When resident physician James (Namir Smallwood) takes an acting class to improve his bed manners, this thought reinforces him, calling him a “cheating”. The professor (David Cromer) gently pushes back. “Don’t your patients lie sometimes?” He is reading. “They can,” James replies. “Their bodies usually aren’t.”
The irony is that James will spend much of rounding Obsessed with the idea that a certain body might be, if not lying to it, at least telling the whole truth, while his own body betrays the fiction it says, namely, that it is perfectly fine and in control. . That tension makes for a tense, sometimes terrifying thriller that’s hard to ignore, though what he’s trying to accomplish with all that energy isn’t always so obvious.
rounding
A tense and sometimes frightening portrait of trauma and stress.
Event: Tribeca Film Festival (online premieres)
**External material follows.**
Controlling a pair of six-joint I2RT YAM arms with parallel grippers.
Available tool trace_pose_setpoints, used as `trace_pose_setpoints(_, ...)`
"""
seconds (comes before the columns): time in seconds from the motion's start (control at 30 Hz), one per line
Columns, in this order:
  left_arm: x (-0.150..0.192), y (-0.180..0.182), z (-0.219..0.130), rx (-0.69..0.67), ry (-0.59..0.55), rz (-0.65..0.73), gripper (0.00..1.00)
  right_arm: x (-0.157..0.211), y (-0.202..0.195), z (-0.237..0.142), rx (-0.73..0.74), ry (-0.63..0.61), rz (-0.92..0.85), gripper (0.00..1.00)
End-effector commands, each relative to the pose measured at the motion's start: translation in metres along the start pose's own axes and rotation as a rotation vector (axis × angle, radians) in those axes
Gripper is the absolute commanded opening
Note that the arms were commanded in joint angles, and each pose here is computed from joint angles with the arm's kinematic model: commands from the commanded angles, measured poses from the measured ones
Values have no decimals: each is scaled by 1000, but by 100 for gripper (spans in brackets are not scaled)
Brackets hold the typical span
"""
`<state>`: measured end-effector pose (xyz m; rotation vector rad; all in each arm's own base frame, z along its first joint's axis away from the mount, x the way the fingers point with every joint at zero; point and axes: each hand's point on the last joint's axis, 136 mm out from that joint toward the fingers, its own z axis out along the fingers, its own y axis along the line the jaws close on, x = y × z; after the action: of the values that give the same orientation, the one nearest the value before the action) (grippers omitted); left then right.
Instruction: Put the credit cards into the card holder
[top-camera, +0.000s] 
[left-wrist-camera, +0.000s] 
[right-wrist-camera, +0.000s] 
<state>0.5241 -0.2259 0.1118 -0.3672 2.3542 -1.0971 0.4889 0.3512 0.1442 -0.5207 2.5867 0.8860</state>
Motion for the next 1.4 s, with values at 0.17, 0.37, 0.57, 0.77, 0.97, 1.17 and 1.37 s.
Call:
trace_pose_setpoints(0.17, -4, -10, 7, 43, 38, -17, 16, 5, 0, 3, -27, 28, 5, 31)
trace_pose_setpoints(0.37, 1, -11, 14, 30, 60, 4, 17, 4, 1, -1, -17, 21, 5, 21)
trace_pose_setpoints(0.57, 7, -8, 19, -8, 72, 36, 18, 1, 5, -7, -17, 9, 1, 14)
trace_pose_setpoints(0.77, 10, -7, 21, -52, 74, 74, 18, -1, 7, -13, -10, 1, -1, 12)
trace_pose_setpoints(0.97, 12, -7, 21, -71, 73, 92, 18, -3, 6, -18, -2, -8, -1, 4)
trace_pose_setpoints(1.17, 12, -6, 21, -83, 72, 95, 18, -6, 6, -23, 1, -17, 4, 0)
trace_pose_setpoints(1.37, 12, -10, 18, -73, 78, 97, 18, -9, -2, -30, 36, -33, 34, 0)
Issue: Namir Smallwood, Sidney Flanagan, Michael Pots, Kelly O’Sullivan, Max Lippitz, David Cromer, Cheryl Lynn Bruce, Rebecca Spence, Bradley Grant Smith
Director: Alex Thompson
Screenwriter: Alex Thompson Christopher Thompson
1 hour 30 minutes
rounding It starts with one of the most traumatic moments in James’ life, when he helps his beloved patient (Cheryl Lynn Bruce) commit suicide, which he says he wants, only to change his mind a few seconds later, he falls. A heart attack as James passes out under the emotional weight of what he’s done. Months later, still unable to move, James arranges a transfer to a small-town hospital in hopes of finally getting his fresh start.
At first, it seems to be just the change he needed: he’s still training and seems to be enjoying the cold, snowy air. He has impressed his new boss (Michael Pots, very knowledgeable) with his ambitions and experience, and gets along well with his new hires (including San FranciscoMax Lipchitz and Kelly O’Sullivan).
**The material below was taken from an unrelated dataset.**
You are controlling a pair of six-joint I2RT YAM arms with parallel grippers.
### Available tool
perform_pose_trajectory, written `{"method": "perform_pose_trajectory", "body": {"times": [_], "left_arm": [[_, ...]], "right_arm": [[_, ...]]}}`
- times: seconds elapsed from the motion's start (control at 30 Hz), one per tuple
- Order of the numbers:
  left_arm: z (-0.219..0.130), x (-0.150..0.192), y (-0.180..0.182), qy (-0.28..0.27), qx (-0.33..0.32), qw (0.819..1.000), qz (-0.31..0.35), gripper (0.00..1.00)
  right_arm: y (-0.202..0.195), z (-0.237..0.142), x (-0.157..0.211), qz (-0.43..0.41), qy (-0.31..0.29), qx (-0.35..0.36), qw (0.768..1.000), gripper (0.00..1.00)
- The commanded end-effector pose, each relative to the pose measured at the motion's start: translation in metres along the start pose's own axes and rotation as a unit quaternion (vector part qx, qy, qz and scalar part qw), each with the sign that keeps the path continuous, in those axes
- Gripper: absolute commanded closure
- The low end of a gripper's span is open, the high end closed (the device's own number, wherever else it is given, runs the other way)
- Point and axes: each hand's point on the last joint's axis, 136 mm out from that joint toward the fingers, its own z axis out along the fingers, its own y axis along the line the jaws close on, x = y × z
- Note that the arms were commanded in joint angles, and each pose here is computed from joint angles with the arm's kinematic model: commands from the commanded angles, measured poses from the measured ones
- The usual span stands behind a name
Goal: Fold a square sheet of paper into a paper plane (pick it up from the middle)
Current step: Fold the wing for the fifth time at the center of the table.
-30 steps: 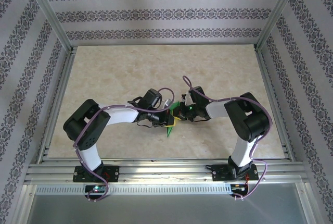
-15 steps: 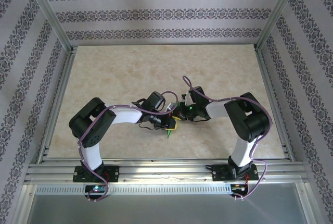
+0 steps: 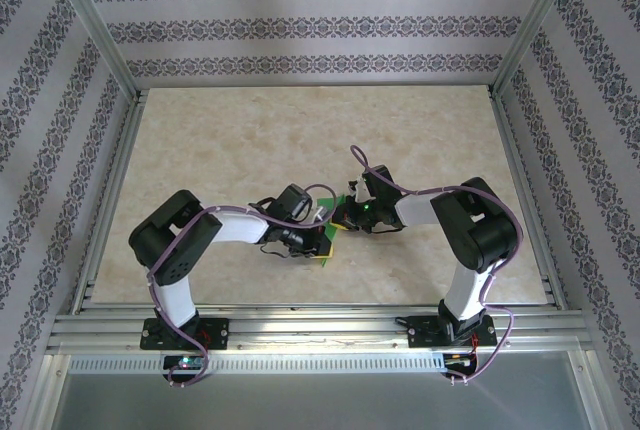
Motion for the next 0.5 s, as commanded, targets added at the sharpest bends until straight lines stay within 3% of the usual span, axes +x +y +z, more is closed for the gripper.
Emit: {"method": "perform_pose_trajectory", "body": {"times": [0.0,0.47], "left_arm": [[-0.001,0.020,0.001,0.022,0.000,1.000,-0.006,0.97],[-0.010,0.057,0.009,0.060,-0.012,0.998,-0.008,0.97]], "right_arm": [[-0.057,0.013,0.020,0.033,0.016,0.100,0.994,0.95],[-0.057,0.013,0.021,0.033,0.017,0.105,0.994,0.95]]}}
But when 19-year-old Helen (Never Rarely Sometimes AlwaysSidney Flanigan) is hospitalized with a severe asthma attack, James realizes his symptoms don’t match. Her confusion avoids embarrassment and, ultimately, outright obsession, especially after Helen’s mother (Rebecca Spence) begins to pull away from her fixation.
Directed by Alex Thompson (San Francisco), who also co-wrote the screenplay with Christopher Thompson, uses his eye for detail to draw the viewer into James’ rapidly deteriorating mental space. He recognized that residency is a difficult time for any doctor, and around James we see others who are also drinking coffee or worrying about painful matters.
But the already stressful setup of James’ workday becomes even more tense in a messy, relentless rhythm that leaves neither him nor us to breathe. Violent dreams (or perhaps hallucinations) begin to haunt him in dark corridors and snowy paths. Painful memories surge through flashes until they accumulate so many at the same time that the present becomes difficult to notice. At its most terrifying, the film recalls the sick despair of 2021 Holy come.
Instead of eating, James spends his lunch hours on eyebrow charts and appears to fall asleep only when he accidentally falls asleep, falling into a disoriented state hours or perhaps days later. When James hurt his leg, he still walked on it, trying to ignore the pain that became so unbearable that he couldn’t wear socks without breathing. What at first seems like a remarkable dedication to his work turns out to be more like a self-inflicted wound or a self-punishment. People around her notice her intensity and in an increasingly urgent tone ask if she is okay. He always claims to be and is less and less convincing. Smallwood’s work alternates between white-skinned groans and dead-eyed weariness, giving the impression of a man so tense that inadequate breathing can stop him forever.
No matter how hard he tries, James can’t shake the painful feeling that something is wrong with Helen’s story. In its structure, James’ arc isn’t all that different from that of a murder detective who sacrifices everything he’s got and pushes all limits to get on with the case, only to find he’s become a little bit in an attempt to catch the man. monster. One for yourself. rounding He finally offers satisfaction to her and to us by resolving the main questions of the narrative: about what is really going on with Ellen and what happened to James in the past that shook her so deeply.
გრამ But yes rounding Details are sharp, your overall image remains blurrier than it should. After all the answers, it’s still hard to say what we want to do with them: that medicine is a terrible field? Does that unbearable stress force a person to do strange things? That people are more complex than their schemas seem? This is a mystery that not even James has solved. However, as an experience in which a person completely deflates under pressure, rounding It takes a wild and volatile ride.
Source: Hollywood Reporter

Emily Jhon is a product and service reviewer at Gossipify, known for her honest evaluations and thorough analysis. With a background in marketing and consumer research, she offers valuable insights to readers. She has been writing for Gossipify for several years and has a degree in Marketing and Consumer Research from the University of Oxford.